Data segment:
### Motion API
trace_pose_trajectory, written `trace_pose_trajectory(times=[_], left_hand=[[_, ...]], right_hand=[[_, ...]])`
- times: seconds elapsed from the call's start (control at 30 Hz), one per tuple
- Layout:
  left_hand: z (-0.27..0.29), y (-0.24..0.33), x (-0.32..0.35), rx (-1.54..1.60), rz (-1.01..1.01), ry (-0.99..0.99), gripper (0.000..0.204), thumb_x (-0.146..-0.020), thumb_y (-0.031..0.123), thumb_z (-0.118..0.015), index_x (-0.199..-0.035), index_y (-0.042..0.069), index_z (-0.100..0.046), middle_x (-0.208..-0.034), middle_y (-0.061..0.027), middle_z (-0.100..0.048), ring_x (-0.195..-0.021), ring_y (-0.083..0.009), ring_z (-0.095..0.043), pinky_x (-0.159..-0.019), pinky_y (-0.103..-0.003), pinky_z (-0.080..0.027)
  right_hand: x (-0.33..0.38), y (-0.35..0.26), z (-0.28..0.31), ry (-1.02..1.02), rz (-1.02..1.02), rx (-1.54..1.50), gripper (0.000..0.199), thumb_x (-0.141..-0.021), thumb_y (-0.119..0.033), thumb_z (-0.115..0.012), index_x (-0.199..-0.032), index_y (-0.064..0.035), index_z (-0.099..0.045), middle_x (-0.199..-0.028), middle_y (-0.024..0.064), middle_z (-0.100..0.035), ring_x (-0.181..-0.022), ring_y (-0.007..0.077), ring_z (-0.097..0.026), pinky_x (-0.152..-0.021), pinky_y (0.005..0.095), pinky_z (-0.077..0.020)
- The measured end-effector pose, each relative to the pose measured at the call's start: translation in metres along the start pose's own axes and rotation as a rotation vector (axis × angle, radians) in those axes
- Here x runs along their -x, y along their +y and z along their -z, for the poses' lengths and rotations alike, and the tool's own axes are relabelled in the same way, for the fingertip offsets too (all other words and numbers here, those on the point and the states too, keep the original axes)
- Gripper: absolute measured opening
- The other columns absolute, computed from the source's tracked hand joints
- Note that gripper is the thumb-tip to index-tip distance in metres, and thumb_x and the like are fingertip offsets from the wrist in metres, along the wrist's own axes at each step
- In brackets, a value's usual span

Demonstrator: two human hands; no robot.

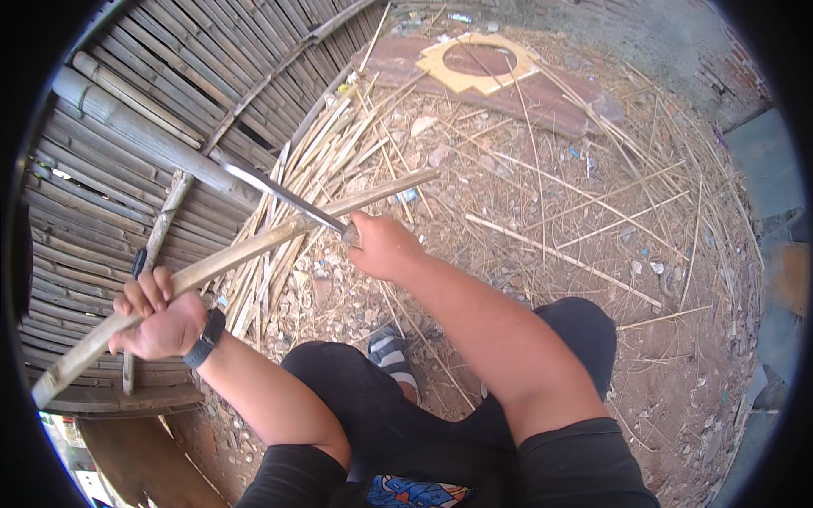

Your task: The person sits on the ground and uses a knife to split long bamboo sticks into thin strips. They hold the bamboo with one hand and use the knife to slice through the material, occasionally adjusting the grip or repositioning the stick to continue splitting.

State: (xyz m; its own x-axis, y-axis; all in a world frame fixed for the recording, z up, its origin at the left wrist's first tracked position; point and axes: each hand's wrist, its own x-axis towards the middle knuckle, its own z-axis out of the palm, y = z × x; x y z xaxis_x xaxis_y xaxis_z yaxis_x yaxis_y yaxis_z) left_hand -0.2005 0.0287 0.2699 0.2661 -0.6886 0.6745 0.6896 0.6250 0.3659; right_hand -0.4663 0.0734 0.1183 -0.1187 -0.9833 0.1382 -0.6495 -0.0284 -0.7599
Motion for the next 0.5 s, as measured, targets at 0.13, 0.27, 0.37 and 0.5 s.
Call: trace_pose_trajectory(times=[0.13,0.27,0.37,0.5], left_hand=[[0.000,0.049,-0.003,0.134,-0.093,0.015,0.057,-0.088,0.067,-0.055,-0.076,0.011,-0.050,-0.059,0.0034,-0.035,-0.047,-0.0098,-0.031,-0.047,-0.025,-0.026],[0.004,0.060,0.004,0.231,-0.152,0.050,0.053,-0.092,0.061,-0.050,-0.076,0.010,-0.044,-0.058,0.0017,-0.033,-0.047,-0.0116,-0.029,-0.048,-0.026,-0.026],[-0.006,0.071,0.000,0.271,-0.130,-0.020,0.054,-0.092,0.061,-0.049,-0.076,0.010,-0.044,-0.059,0.0017,-0.032,-0.047,-0.0117,-0.029,-0.049,-0.026,-0.027],[-0.009,0.060,0.003,0.254,-0.114,-0.019,0.053,-0.093,0.060,-0.048,-0.076,0.010,-0.044,-0.060,0.0016,-0.033,-0.048,-0.0119,-0.029,-0.049,-0.027,-0.027]], right_hand=[[0.002,0.029,0.087,-0.093,0.055,0.298,0.031,-0.079,-0.020,-0.068,-0.104,-0.0050,-0.058,-0.080,0.0197,-0.067,-0.079,0.0387,-0.067,-0.069,0.0481,-0.0531],[0.034,0.117,0.143,0.214,-0.322,0.335,0.038,-0.078,-0.021,-0.068,-0.111,-0.0023,-0.060,-0.088,0.0228,-0.068,-0.082,0.0396,-0.067,-0.074,0.0461,-0.0540],[0.042,0.122,0.150,0.269,-0.379,0.300,0.045,-0.078,-0.021,-0.069,-0.118,-0.0022,-0.060,-0.091,0.0245,-0.068,-0.084,0.0401,-0.067,-0.076,0.0466,-0.0535],[0.043,0.069,0.143,0.109,-0.201,0.240,0.046,-0.078,-0.021,-0.069,-0.119,-0.0043,-0.060,-0.093,0.0252,-0.067,-0.088,0.0407,-0.066,-0.078,0.0471,-0.0525]])
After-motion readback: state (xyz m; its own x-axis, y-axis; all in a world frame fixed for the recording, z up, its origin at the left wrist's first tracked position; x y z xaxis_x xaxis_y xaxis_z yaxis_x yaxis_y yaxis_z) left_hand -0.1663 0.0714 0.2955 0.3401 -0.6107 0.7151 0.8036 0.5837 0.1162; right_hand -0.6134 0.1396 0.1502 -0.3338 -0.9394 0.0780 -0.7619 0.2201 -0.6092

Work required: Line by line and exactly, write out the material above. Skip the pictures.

Answer area:
### Motion API
trace_pose_trajectory, written `trace_pose_trajectory(times=[_], left_hand=[[_, ...]], right_hand=[[_, ...]])`
- times: seconds elapsed from the call's start (control at 30 Hz), one per tuple
- Layout:
  left_hand: z (-0.27..0.29), y (-0.24..0.33), x (-0.32..0.35), rx (-1.54..1.60), rz (-1.01..1.01), ry (-0.99..0.99), gripper (0.000..0.204), thumb_x (-0.146..-0.020), thumb_y (-0.031..0.123), thumb_z (-0.118..0.015), index_x (-0.199..-0.035), index_y (-0.042..0.069), index_z (-0.100..0.046), middle_x (-0.208..-0.034), middle_y (-0.061..0.027), middle_z (-0.100..0.048), ring_x (-0.195..-0.021), ring_y (-0.083..0.009), ring_z (-0.095..0.043), pinky_x (-0.159..-0.019), pinky_y (-0.103..-0.003), pinky_z (-0.080..0.027)
  right_hand: x (-0.33..0.38), y (-0.35..0.26), z (-0.28..0.31), ry (-1.02..1.02), rz (-1.02..1.02), rx (-1.54..1.50), gripper (0.000..0.199), thumb_x (-0.141..-0.021), thumb_y (-0.119..0.033), thumb_z (-0.115..0.012), index_x (-0.199..-0.032), index_y (-0.064..0.035), index_z (-0.099..0.045), middle_x (-0.199..-0.028), middle_y (-0.024..0.064), middle_z (-0.100..0.035), ring_x (-0.181..-0.022), ring_y (-0.007..0.077), ring_z (-0.097..0.026), pinky_x (-0.152..-0.021), pinky_y (0.005..0.095), pinky_z (-0.077..0.020)
- The measured end-effector pose, each relative to the pose measured at the call's start: translation in metres along the start pose's own axes and rotation as a rotation vector (axis × angle, radians) in those axes
- Here x runs along their -x, y along their +y and z along their -z, for the poses' lengths and rotations alike, and the tool's own axes are relabelled in the same way, for the fingertip offsets too (all other words and numbers here, those on the point and the states too, keep the original axes)
- Gripper: absolute measured opening
- The other columns absolute, computed from the source's tracked hand joints
- Note that gripper is the thumb-tip to index-tip distance in metres, and thumb_x and the like are fingertip offsets from the wrist in metres, along the wrist's own axes at each step
- In brackets, a value's usual span

Demonstrator: two human hands; no robot.


Your task: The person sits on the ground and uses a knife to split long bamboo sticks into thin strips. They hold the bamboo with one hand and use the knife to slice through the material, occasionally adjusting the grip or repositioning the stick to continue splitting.

State: (xyz m; its own x-axis, y-axis; all in a world frame fixed for the recording, z up, its origin at the left wrist's first tracked position; point and axes: each hand's wrist, its own x-axis towards the middle knuckle, its own z-axis out of the palm, y = z × x; x y z xaxis_x xaxis_y xaxis_z yaxis_x yaxis_y yaxis_z) left_hand -0.2005 0.0287 0.2699 0.2661 -0.6886 0.6745 0.6896 0.6250 0.3659; right_hand -0.4663 0.0734 0.1183 -0.1187 -0.9833 0.1382 -0.6495 -0.0284 -0.7599
Motion for the next 0.5 s, as measured, targets at 0.13, 0.27, 0.37 and 0.5 s.
Call: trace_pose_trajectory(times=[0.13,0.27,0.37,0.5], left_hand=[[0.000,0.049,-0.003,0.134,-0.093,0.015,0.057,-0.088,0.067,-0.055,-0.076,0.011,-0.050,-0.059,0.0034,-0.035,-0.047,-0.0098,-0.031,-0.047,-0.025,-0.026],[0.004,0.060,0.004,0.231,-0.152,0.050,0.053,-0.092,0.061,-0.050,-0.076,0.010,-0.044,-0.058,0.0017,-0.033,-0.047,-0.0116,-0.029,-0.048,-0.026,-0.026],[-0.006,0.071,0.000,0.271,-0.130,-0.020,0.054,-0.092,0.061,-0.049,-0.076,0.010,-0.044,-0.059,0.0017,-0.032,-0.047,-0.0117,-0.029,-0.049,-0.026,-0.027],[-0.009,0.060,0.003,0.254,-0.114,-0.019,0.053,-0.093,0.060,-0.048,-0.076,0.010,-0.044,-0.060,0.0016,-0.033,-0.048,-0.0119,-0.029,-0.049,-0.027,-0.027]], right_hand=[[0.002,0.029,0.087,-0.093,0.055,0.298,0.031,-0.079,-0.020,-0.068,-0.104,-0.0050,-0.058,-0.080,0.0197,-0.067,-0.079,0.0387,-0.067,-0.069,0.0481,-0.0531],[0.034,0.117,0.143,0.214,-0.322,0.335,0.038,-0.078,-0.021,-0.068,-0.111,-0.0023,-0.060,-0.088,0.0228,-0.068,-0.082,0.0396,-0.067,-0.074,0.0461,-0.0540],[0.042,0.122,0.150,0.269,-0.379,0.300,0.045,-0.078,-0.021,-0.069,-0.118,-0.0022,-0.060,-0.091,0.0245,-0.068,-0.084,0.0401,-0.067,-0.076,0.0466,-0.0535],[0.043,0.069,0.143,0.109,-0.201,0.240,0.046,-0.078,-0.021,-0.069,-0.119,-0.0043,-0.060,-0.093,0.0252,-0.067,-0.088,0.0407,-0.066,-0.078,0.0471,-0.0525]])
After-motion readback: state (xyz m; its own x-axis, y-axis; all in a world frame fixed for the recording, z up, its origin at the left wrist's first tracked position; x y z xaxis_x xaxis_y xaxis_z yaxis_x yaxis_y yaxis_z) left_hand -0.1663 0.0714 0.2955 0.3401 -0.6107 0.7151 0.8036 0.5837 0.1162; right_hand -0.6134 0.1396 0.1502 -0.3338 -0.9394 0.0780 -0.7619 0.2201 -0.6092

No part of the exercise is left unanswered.